Applying this partitioning approach at a high-granularity presents the advantage of requiring only a minimal amount of inter-processor communication, since each block can be processed independently from the others. This approach is also easy to implement as only few modifications to the existing single-core oriented reference code are required in order to run in parallel on all processors and produce functional output. However, this technique has also inherent problems. First, it is difficult to ensure proper load balancing among processors as video codec algorithms have data-dependent processing requirements. For example, one slice of a frame (or video sequence) may contain scenes with small amount of movement and details (e.g., a uniform background such as a wall or the sky), resulting in much lower processing requirements than another slice containing high-motion scenes with finer details (e.g., the face of a person talking).
Because of these discrepancies, some processors remain idle for long periods of time while others are busy processing the most computationally intensive scenes: this unbalance translates as a waste of the processing resources and suboptimal performance. Second, simple data partitioning results in non-scalable implementations, since there is little flexibility on the number of blocks in which the data can be divided. For example, a 16-channel encoder may fit nicely on a 16-processor architecture by assigning one processor to each channel, but the code will need to be reworked significantly if another application needs to run in parallel on that architecture and mobilizes one or more processors for extended periods of time. Dividing frames into slices offer slightly more flexibility as the size and number of slices can generally be adjusted without requiring extensive code changes. Unfortunately, dividing a frame into too many slices deteriorates the efficiency of the compression algorithms.
Data Pipelining
Another partitioning technique is called data pipelining or functional partitioning. This technique consists of assigning each processor a different processing block, such as motion estimation or texture encoding in the case of video encoders. With this approach, the data is processed in a pipelined fashion: one processor applies the first processing block to the data and passes on its output to another processor, which applies the second processing block to the modified data, and so on. Using the same approach, the most challenging processing blocks can be subdivided and assigned to multiple processors while simpler ones can be handled by one processor alone to achieve better load balancing.
Unfortunately, this second partitioning technique also introduces multiple challenges. First, the assignment of each processing block to a processor is generally done at compile time: this is the simplest approach and sometimes the only approach that is possible because of the limitations of the architecture or the lack of a multi-core operating system running on the architecture. Assigning roles to each processor at compile-time does not allow for proper load balancing. For example, motion estimation processing requirements vary greatly depending on the video streams being processed: still and low-motion sequences result in lower processing requirements for the motion estimation block than high-motion ones.
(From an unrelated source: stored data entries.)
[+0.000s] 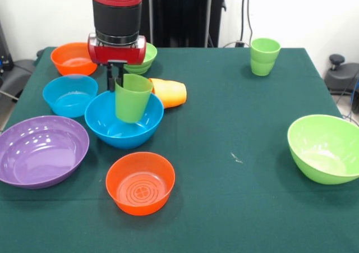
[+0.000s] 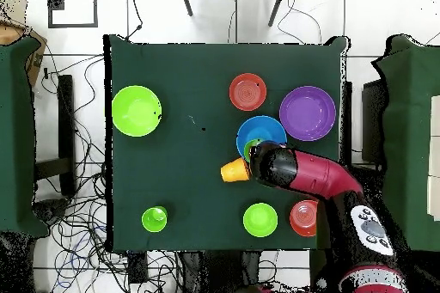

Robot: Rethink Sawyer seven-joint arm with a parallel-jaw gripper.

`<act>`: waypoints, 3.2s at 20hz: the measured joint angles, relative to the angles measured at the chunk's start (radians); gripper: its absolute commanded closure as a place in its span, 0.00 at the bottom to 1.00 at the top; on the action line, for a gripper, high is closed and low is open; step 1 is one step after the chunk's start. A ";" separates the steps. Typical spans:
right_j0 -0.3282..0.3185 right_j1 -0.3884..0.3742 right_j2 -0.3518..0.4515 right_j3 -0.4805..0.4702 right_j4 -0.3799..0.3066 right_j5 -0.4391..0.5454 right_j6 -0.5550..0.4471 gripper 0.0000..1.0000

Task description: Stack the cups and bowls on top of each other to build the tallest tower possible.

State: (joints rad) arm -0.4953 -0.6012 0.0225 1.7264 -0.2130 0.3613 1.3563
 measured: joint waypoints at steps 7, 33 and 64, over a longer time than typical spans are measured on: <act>0.020 0.000 0.000 -0.023 0.000 0.000 0.000 1.00; 0.034 0.008 0.000 -0.063 0.000 0.000 0.000 1.00; 0.029 0.072 -0.012 -0.064 -0.025 0.000 0.000 1.00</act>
State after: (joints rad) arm -0.4666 -0.5297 0.0102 1.6623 -0.2385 0.3613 1.3563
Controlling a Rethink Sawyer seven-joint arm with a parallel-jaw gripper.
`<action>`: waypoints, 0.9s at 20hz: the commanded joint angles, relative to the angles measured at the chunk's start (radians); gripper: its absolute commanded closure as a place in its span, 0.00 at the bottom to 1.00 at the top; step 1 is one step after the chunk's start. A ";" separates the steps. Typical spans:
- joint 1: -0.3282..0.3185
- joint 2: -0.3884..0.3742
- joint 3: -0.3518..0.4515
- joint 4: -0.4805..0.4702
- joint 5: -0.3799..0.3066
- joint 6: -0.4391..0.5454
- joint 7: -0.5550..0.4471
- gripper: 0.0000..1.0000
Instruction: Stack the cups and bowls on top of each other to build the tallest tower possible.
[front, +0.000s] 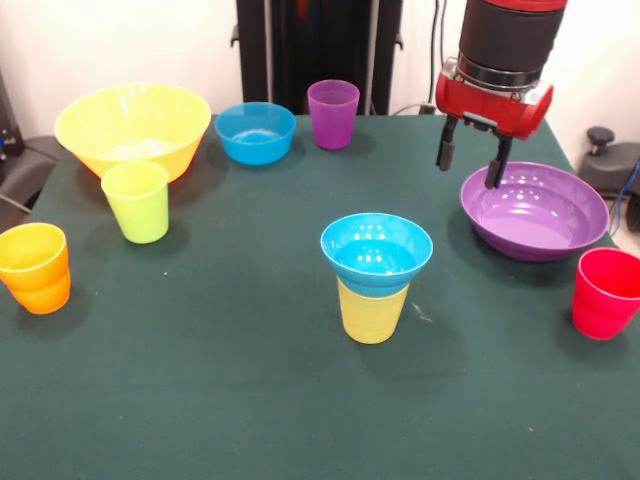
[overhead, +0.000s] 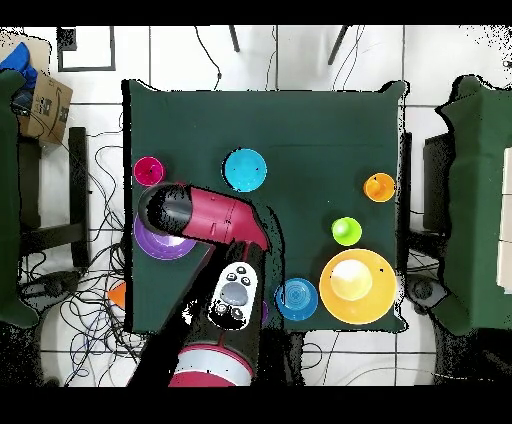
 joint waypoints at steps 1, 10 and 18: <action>0.000 0.013 0.113 0.080 -0.082 -0.085 0.031 0.00; -0.018 0.004 0.120 0.099 -0.105 -0.105 0.017 0.00; -0.024 0.014 0.127 0.106 -0.116 -0.121 0.027 0.00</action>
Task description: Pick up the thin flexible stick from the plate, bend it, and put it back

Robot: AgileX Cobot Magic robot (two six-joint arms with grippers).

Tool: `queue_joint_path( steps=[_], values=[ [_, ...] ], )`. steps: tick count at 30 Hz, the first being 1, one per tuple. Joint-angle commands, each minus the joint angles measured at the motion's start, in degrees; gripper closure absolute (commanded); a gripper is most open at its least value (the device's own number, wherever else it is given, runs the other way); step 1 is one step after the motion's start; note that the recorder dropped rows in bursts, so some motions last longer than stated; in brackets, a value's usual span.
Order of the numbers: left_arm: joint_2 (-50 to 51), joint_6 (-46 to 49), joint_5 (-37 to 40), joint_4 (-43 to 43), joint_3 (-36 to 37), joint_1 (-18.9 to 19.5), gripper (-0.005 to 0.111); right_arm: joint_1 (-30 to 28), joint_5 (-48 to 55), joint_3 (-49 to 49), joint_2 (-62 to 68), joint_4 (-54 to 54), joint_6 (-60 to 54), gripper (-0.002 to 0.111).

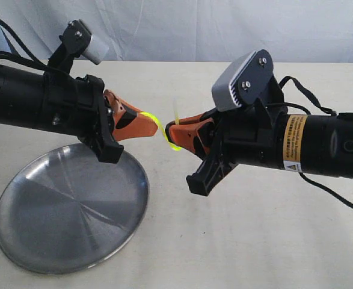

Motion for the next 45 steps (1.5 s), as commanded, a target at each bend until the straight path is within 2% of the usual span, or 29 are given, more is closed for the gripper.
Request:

As a result, processors assigned to the motion estimation algorithm are likely to be underused with low-motion scenes while they will be the bottlenecks with high-motion scenes. Second, splitting an algorithm into multiple processing blocks run on different processors introduces inter-processor communications that may affect performance by straining memory resources or causing processors to stall as a result of data starvation. Finally, a simple data-pipelining approach suffers the same limitations that were mentioned about data partitioning earlier. Algorithms cannot be divided into an arbitrary number of blocks to match perfectly the number of processors available on a multi-core architecture, and assigning processing blocks to individual processors at compile time results in non-scalable implementations.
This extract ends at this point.